(Data records)
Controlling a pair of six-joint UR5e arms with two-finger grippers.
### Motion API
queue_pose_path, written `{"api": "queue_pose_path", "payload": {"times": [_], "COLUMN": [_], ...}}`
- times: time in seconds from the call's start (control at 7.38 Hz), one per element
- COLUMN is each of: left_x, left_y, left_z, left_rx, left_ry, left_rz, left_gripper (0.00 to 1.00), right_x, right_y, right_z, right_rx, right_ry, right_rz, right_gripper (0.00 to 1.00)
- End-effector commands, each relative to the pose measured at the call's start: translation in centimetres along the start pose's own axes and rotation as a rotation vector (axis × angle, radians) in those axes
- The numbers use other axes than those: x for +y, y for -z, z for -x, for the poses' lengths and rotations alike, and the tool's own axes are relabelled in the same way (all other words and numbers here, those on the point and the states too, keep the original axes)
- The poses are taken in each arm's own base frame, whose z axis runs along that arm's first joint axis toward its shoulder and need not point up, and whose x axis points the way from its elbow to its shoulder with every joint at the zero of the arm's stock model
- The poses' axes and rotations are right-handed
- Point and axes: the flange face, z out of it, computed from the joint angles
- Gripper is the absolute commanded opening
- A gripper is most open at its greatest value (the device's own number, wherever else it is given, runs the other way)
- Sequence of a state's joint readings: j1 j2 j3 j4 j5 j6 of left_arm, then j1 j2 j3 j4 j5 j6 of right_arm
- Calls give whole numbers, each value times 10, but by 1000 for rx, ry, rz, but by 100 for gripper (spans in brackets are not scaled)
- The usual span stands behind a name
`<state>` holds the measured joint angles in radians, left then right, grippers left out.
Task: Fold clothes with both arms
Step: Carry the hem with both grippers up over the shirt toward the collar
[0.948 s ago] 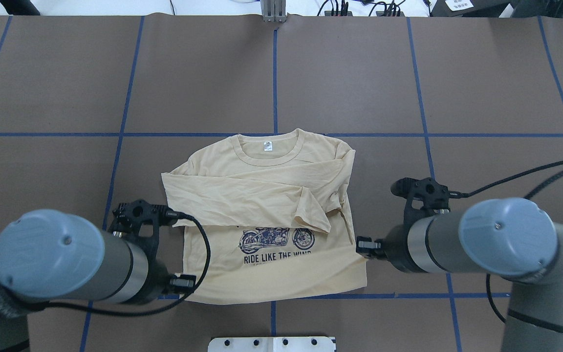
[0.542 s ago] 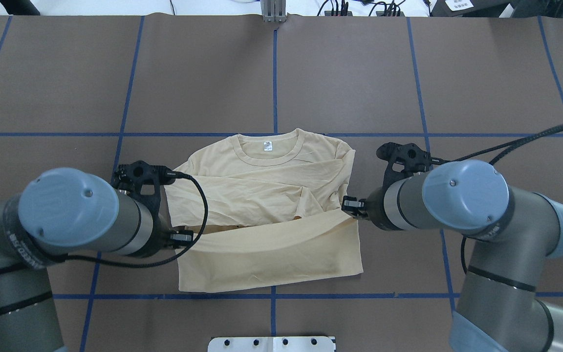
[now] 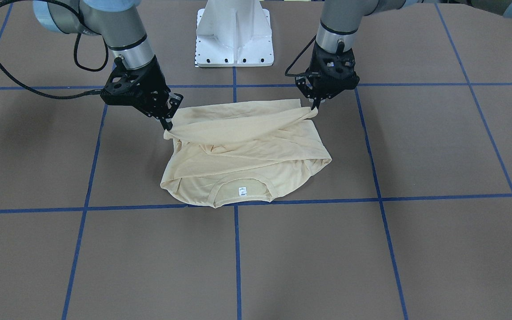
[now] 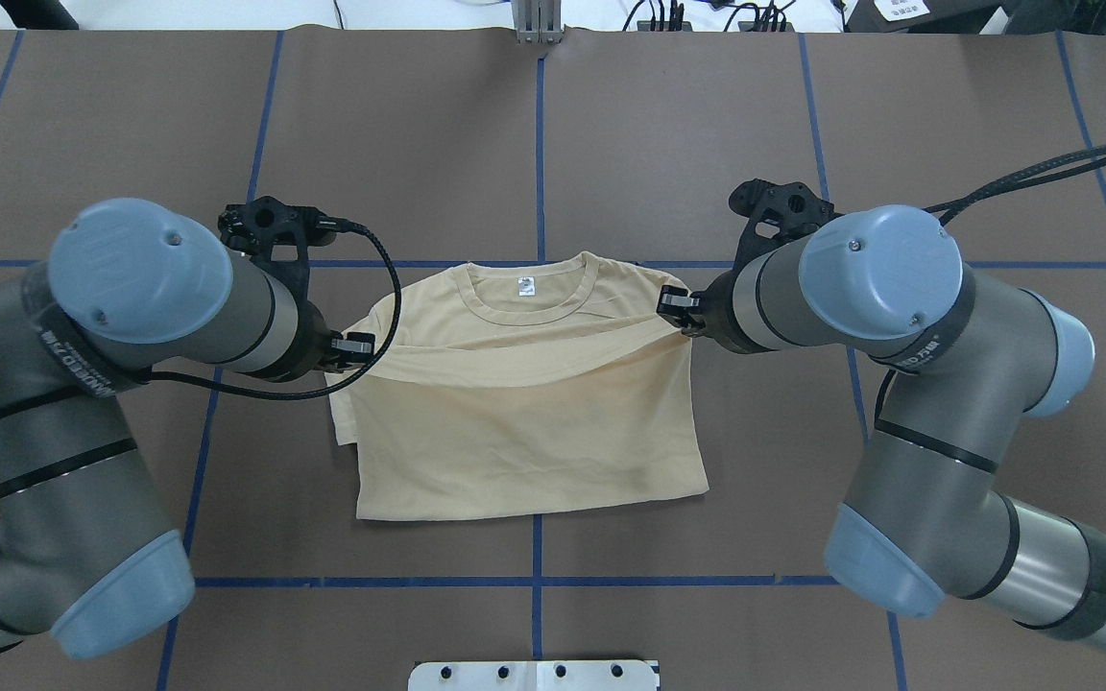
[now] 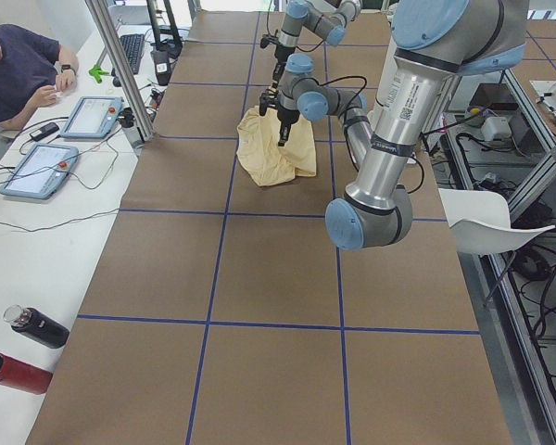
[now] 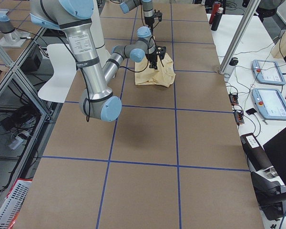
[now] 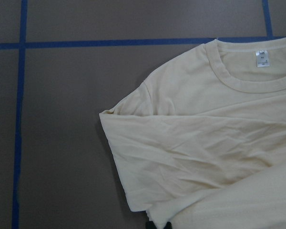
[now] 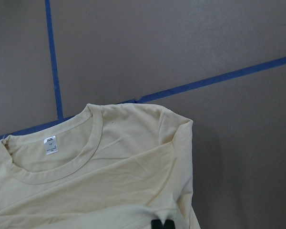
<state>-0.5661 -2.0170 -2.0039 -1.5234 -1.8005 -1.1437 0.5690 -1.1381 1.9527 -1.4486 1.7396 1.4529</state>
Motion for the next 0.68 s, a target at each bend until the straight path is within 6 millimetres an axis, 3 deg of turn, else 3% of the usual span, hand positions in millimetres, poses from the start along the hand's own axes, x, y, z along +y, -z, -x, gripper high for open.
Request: {"api": "queue_pose_path", "payload": {"times": [0.0, 0.14, 0.27, 0.54], "left_x": [-23, -27, -35, -43], "left_y": [-81, -92, -89, -86], "left_z": [14, 19, 25, 30], "left_rx": [-21, -37, -41, -45], "left_ry": [-8, -57, -71, -67], "left_rz": [-28, -30, -39, -50], "left_gripper": [0, 0, 0, 0], "right_x": [-16, -20, -24, -37], "right_y": [-43, -61, -75, -77], "right_z": [19, 23, 27, 22], "right_rx": [58, 86, 106, 119], "right_ry": [10, 26, 40, 58], "right_rz": [-19, -24, -22, -33], "right_gripper": [0, 0, 0, 0]}}
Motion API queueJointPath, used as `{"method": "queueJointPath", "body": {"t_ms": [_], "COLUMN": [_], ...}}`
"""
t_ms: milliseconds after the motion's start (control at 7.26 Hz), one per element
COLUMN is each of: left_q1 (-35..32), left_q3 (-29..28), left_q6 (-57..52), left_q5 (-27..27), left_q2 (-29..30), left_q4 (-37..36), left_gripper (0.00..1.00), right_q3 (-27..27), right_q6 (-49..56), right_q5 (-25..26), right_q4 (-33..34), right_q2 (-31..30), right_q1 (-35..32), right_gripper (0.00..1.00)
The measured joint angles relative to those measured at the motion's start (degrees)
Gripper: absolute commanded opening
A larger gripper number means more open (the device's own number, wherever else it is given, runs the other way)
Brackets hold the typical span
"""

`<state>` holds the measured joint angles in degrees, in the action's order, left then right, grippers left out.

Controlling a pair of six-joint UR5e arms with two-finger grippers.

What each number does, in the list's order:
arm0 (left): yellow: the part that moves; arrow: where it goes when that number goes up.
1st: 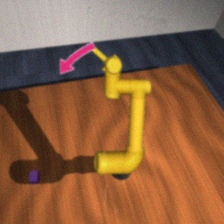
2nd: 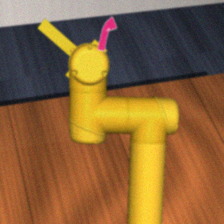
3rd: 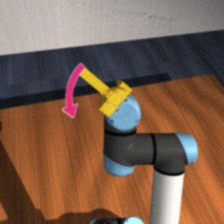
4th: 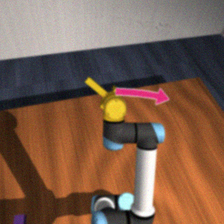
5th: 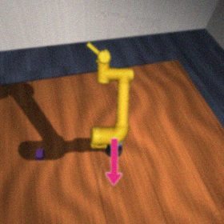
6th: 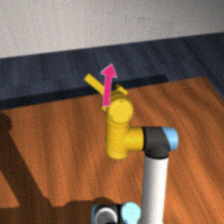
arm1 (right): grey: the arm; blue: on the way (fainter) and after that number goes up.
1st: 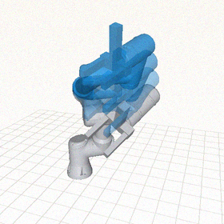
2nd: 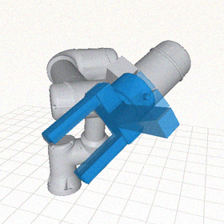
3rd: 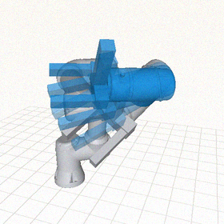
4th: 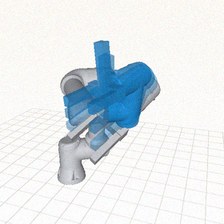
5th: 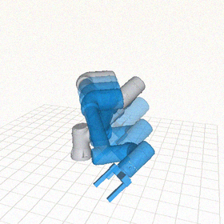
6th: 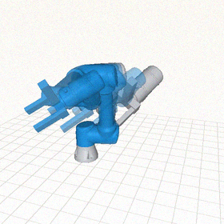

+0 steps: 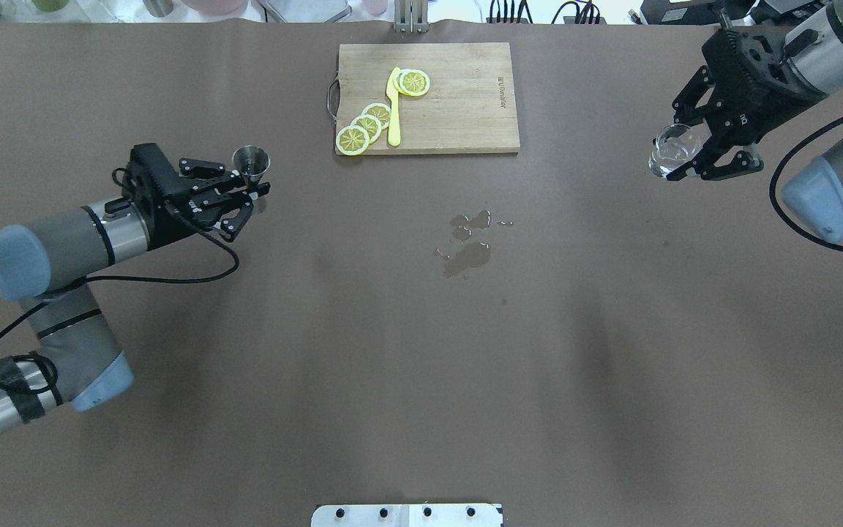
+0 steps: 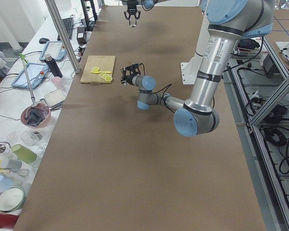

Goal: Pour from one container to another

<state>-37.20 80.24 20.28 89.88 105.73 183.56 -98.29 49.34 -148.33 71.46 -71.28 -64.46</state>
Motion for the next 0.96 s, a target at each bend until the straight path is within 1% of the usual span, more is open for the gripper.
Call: {"method": "queueJointPath", "body": {"t_ms": [138, 276, 551, 689, 965], "left_q1": [-0.9, -1.5, -2.1, -2.6, -5.8], "left_q3": [0.0, -0.2, -0.8, -2.2, -8.6], "left_q6": [0.1, 0.2, 0.2, 0.2, 0.1], "left_q5": [1.4, 2.5, 3.8, 4.3, 3.9], "left_q2": [-3.8, -6.8, -10.7, -11.6, -12.1], "left_q4": [5.1, 9.0, 14.0, 15.4, 20.0], "left_gripper": [0.00, 0.00, 0.00, 0.00, 0.00], "right_q3": [4.0, 6.9, 10.6, 12.6, 15.9], "right_q6": [0.0, 0.0, 0.0, 0.0, 0.1], "right_q5": [-2.8, -4.5, -6.8, -8.3, -10.1], "right_q4": [-4.3, -7.3, -12.5, -15.7, -22.5], "right_q2": [-0.2, -0.3, -1.4, -2.2, -4.7], "right_q1": [-1.4, -2.3, -2.9, -3.2, -3.6], "right_gripper": [0.00, 0.00, 0.00, 0.00, 0.00]}}
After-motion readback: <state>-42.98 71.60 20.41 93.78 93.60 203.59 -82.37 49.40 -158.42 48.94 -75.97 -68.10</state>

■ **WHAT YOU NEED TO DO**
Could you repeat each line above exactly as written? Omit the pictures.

■ **YOUR RESPONSE**
Controlling a pair of six-joint UR5e arms with two-finger grippers.
### Motion API
queue_pose_path, written `{"api": "queue_pose_path", "payload": {"times": [_], "COLUMN": [_], ...}}`
- times: time in seconds from the call's start (control at 7.38 Hz), one per element
- COLUMN is each of: left_x, left_y, left_z, left_rx, left_ry, left_rz, left_gripper (0.00 to 1.00), right_x, right_y, right_z, right_rx, right_ry, right_rz, right_gripper (0.00 to 1.00)
- End-effector commands, each relative to the pose measured at the call's start: translation in centimetres along the start pose's own axes and rotation as a rotation vector (axis × angle, radians) in those axes
- The numbers use other axes than those: x for +y, y for -z, z for -x, for the poses' lengths and rotations alike, and the tool's own axes are relabelled in the same way (all other words and numbers here, those on the point and the states too, keep the original axes)
- The poses are taken in each arm's own base frame, whose z axis runs along that arm's first joint axis toward its shoulder and need not point up, and whose x axis points the way from its elbow to its shoulder with every joint at the zero of the arm's stock model
- The poses' axes and rotations are right-handed
- Point and axes: the flange face, z out of it, computed from the joint angles
- Gripper is the absolute commanded opening
- A gripper is most open at its greatest value (the device's own number, wherever else it is given, runs the other way)
- Sequence of a state's joint readings: j1 j2 j3 j4 j5 j6 of left_arm, then j1 j2 j3 j4 j5 j6 of right_arm
- Calls give whole numbers, each value times 10, but by 1000 for rx, ry, rz, but by 100 for gripper (spans in brackets are not scaled)
- The usual span stands behind a name
`<state>` holds the measured joint angles in radians, left then right, grippers left out.
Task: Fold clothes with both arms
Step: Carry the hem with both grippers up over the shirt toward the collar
[0.948 s ago] 
[0.542 s ago] 
[now] 
[now] 
[now] 
[now] 
[now] 
[now] 
<state>-0.5661 -2.0170 -2.0039 -1.5234 -1.8005 -1.1437 0.5690 -1.1381 1.9527 -1.4486 1.7396 1.4529</state>
Motion for the next 0.68 s, a target at each bend until the straight path is within 6 millimetres an axis, 3 deg of turn, else 3% of the usual span, hand positions in millimetres, poses from the start along the hand's own axes, x, y, z along +y, -z, -x, gripper high for open.
Request: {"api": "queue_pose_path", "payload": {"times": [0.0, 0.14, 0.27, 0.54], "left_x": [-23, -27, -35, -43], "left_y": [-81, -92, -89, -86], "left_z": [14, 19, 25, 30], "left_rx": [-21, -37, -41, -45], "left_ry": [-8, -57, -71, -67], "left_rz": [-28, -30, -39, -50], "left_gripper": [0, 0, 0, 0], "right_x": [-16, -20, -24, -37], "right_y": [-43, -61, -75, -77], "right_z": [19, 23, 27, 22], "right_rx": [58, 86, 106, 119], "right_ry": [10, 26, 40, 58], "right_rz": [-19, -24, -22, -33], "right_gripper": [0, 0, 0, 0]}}
Motion API queueJointPath, used as `{"method": "queueJointPath", "body": {"t_ms": [_], "COLUMN": [_], ...}}`
"""
t_ms: milliseconds after the motion's start (control at 7.26 Hz), one per element
COLUMN is each of: left_q1 (-35..32), left_q3 (-29..28), left_q6 (-57..52), left_q5 (-27..27), left_q2 (-29..30), left_q4 (-37..36), left_gripper (0.00..1.00), right_q3 (-27..27), right_q6 (-49..56), right_q5 (-25..26), right_q4 (-33..34), right_q2 (-31..30), right_q1 (-35..32), right_gripper (0.00..1.00)
The measured joint angles relative to those measured at the motion's start (degrees)
Gripper: absolute commanded opening
A larger gripper number means more open (the device's own number, wherever else it is given, runs the other way)
Brackets hold the typical span
"""

`<state>` holds the measured joint angles in degrees, in the action's order, left then right, grippers left out.

Controlling a pair of six-joint UR5e arms with two-finger grippers.

What each number does, in the list's order:
arm0 (left): yellow: the part that moves; arrow: where it goes when that number goes up.
1st: 
2nd: 
3rd: 
4th: 
5th: 
6th: 
arm1 (right): grey: the arm; blue: on the way (fainter) and after that number goes up.
1st: 
2nd: 
3rd: 
4th: 
5th: 
6th: 

+0 steps: 
+0 steps: 

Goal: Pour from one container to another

<state>-37.20 80.24 20.28 89.88 105.73 183.56 -98.29 49.34 -148.33 71.46 -71.28 -64.46</state>
Motion for the next 0.96 s, a target at each bend until the straight path is within 1% of the usual span, more is open for the gripper.
Call: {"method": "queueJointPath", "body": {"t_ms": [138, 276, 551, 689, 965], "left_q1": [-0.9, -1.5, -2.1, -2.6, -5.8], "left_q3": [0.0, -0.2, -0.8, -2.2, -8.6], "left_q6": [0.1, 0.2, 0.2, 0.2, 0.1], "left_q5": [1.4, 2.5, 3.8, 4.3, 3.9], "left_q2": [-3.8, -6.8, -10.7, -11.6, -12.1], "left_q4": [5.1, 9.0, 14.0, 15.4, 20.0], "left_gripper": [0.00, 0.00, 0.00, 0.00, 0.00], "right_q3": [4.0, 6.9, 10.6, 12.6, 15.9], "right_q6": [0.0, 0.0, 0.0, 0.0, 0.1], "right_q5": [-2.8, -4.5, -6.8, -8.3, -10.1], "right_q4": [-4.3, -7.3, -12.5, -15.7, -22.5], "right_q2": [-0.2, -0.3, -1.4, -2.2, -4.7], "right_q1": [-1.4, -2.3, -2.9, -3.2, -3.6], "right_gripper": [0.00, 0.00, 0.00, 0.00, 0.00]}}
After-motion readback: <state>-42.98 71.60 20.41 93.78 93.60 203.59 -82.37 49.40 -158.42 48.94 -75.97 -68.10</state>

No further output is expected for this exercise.